Minutes into the flix one of the characters, Merton, asks: “Who were those men measuring on the green as we came past?”
Mary replies: “They’re building the dais for the Queen at the parade.”
Merton: “How exciting.”
Isobel: “It seems rather a waste of money.”
Violet: “Here we go.”
Cora: “Isn’t that what the Monarchy’s for? To brighten the lives of the Nation with stateliness and glamour?”
Then Isobel, quotes Alfred Tennyson’s poem 1842 poem “Lady Clara Vere de Vere,” saying, “Kind hearts are more than coronets, And simple faith than Norman blood.”
To which Violet replies, “Will you have enough clichés to get you through the visit?”
And Isobel smartly counters, “if not, I’ll come to you.”
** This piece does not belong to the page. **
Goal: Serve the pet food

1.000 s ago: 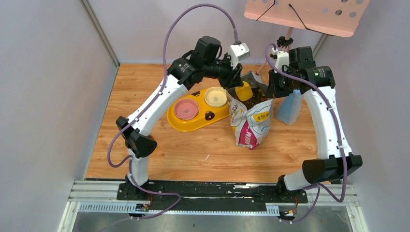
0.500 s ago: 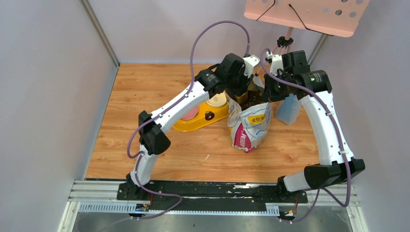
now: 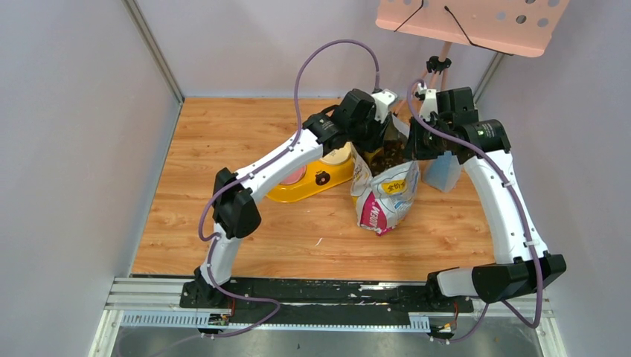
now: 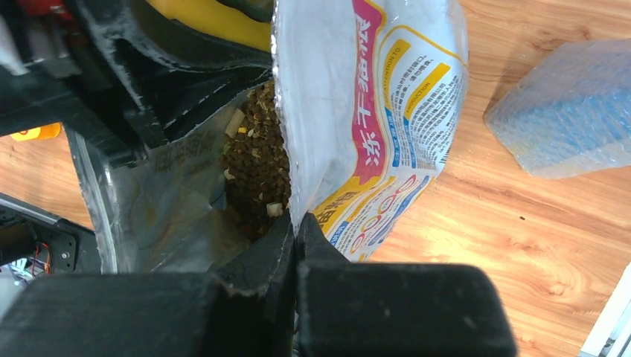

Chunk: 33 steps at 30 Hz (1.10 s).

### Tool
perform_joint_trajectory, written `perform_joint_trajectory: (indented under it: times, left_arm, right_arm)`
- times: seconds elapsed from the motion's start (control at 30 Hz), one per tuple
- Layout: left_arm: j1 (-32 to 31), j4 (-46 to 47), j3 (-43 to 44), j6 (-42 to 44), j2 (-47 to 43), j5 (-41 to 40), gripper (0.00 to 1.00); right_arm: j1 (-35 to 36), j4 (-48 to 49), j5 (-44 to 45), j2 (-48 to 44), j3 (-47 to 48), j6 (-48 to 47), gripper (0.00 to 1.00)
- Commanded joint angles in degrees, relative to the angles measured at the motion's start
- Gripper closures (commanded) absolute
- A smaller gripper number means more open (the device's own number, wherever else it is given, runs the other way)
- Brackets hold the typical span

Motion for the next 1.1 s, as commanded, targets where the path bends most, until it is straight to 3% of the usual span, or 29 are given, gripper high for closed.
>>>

What makes this a slightly amusing juxtaposition is the fact the next DVD on our shelf is a 1949 flix starring Alec Guinness in several different roles. It is called “Kind Hearts and Coronets.”
Apparently Tennyson is saying that it is one’s character that counts, rather than the nobility of one’s descent.
In the Guinness film, which we’ve yet to watch, apparently one member of the family knocks off those above him in lineage to increase his inheritance and place in line to a title.
So the moral of his story is … none whatsoever. Just a royally odd coincidence to encounter so closely together the same obscure — to me at least — quotation. We are amused, but we are, these days, easily amused. I hope you are, too, whatever your current station in life and lore.